- Artist: India Cruse-Griffin
- Year: 2007
- Dimensions: 94.6 cm × 125.1 cm (37.25 in × 49.25 in)
- Location: Eskenazi Health; Indianapolis, Indiana, United States; 39°46′41″N 86°11′03″W﻿ / ﻿39.7781°N 86.1841°W;
- Owner: Eskenazi Health

= Melody at Hand =

Mixed media collage by India Cruse-Griffin

Melody at Hand is a 2007 mixed media collage by artist India Cruse-Griffin located on the Eskenazi Health campus, near downtown Indianapolis, Indiana, and is part of the Eskenazi Health Art Collection.

== Description ==
Melody at Hand is a 2007 mixed media collage by artist India Cruse-Griffin, which depicts a woman in a yellow dress playing a guitar, an open book lying nearby. Behind her, a fence separates her from rich green landscape and white houses. The work, which measures 37.25" x 49.25", framed, is made from collaged paper gathered from magazines, upon which Cruse-Griffin then paints, often allowing the underlying magazine paper to show through. While her subjects are often clear and straightforward, this collage technique serves as a reminder of the accumulation of lived experience.

== Historical information ==

=== Acquisition ===
Melody at Hand was acquired by Eskenazi Health as part of a re-imagining of the organization's historical art collection and to support "the sense of optimism, vitality and energy" of its new campus in 2013. In response to its nationwide request for proposals, Eskenazi Health received more than 500 submissions from 39 states, which were then narrowed to 54 finalists by an independent jury. Each of the 54 proposals was assigned an area of the new hospital by Eskenazi Health's art committee and publicly displayed in the existing Wishard Hospital and online for public comment; more than 3,000 public comments on the final proposals were collected and analyzed in the final selection. Melody at Hand is credited "in honor of Greg Kelleher, Lisa E. Harris, M.D."

=== Location ===
Melody at Hand is currently displayed in the Robert & Gina Laikin Surgery Registration & Waiting Room on the third floor of Sidney & Lois Eskenazi Hospital.

== Artist ==
Indiana-based artist India Cruse-Griffin received her BS in Art Education from Ball State University.
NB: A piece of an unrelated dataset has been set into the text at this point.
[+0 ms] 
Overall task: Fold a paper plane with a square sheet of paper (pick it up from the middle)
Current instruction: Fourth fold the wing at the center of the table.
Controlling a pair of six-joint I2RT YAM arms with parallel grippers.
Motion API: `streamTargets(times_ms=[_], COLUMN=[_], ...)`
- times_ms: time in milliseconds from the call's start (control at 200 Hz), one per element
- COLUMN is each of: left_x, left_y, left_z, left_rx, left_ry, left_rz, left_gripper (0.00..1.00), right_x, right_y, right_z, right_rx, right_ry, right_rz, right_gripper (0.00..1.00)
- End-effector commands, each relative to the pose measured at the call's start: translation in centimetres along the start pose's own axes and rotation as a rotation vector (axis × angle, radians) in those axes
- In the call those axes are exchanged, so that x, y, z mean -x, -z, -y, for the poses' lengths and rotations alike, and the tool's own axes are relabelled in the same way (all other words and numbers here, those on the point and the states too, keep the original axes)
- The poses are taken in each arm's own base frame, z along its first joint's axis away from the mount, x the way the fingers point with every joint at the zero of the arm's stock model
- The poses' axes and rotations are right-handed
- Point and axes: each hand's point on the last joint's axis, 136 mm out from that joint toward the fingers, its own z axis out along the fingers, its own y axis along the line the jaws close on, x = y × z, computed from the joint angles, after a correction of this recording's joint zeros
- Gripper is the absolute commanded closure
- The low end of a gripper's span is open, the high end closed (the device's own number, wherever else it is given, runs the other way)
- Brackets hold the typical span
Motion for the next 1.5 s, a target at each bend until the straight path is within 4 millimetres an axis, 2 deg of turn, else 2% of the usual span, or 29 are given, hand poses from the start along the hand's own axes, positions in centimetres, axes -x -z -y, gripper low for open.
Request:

She has exhibited extensively, including at the Richmond Art Museum, Indiana University East, the Northern Indiana Arts Association, Indiana State Museum and the National Black Fine Art Show held annually in New York. Her work is included in the permanent collections of the Indiana State Museum, the Indiana Governor's Residence, Indiana University, Richmond Community Schools, the Richmond Art Museum and Reid Memorial Hospital in Richmond. Cruse-Griffin teaches art at Richmond Senior High School, where she won two Teacher of the Year awards in 2010–2011.